A medida foi negociada pelo então ministro das Finanças, Pina Moura, que teve de concertar e assinar protocolos com as petrolíferas, uma vez que o Estado se comprometeu a compensar as empresas pelo diferencial entre o preço cobrado em 2000 e 2001 (sendo que este último ano foi ano de eleições autárquicas) e o custo real. No final, o congelamento da subida dos preços da gasolina e do gasóleo acabou por custar cerca de 100 milhões de contos (aproximadamente 500 milhões) aos contribuintes portugueses.
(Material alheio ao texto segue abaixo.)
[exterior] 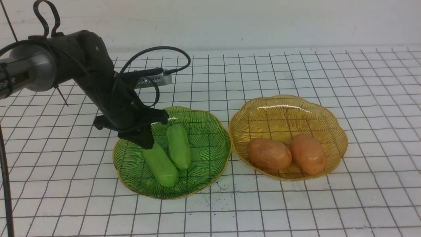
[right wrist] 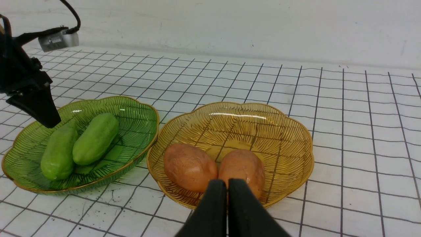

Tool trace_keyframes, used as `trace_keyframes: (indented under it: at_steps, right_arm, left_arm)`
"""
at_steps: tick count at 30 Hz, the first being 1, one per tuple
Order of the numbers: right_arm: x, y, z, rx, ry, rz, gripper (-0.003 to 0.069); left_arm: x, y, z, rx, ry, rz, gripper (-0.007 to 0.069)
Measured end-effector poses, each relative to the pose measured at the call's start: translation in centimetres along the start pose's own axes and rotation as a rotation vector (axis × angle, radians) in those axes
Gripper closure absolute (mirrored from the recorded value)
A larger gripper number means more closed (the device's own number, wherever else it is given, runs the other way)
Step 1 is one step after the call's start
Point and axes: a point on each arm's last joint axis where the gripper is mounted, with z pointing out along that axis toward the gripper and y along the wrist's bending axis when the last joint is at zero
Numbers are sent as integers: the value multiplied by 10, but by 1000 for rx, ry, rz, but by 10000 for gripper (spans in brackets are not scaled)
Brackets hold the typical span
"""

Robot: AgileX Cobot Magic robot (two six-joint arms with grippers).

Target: Put different types of vegetables on the plate.

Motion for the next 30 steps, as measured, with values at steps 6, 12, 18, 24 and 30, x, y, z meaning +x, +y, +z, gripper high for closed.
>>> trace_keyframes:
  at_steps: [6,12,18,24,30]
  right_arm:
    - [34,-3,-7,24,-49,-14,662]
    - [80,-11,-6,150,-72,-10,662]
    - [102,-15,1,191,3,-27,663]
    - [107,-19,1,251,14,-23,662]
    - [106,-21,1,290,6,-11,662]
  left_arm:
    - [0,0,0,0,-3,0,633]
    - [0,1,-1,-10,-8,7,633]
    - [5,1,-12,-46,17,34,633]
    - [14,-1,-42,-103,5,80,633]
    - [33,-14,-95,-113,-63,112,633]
António Comprido lembra-se bem do episódio, mas nem quer ouvir falar de algo semelhante. “Foi em tempos muito diferentes, em que os preços máximos eram tabelados e portanto eles jogaram com um fator discriminatório que podiam usar para compensar a gasolina e o gasóleo. Foi uma grande confusão e isso hoje seria impraticável”, refere apenas.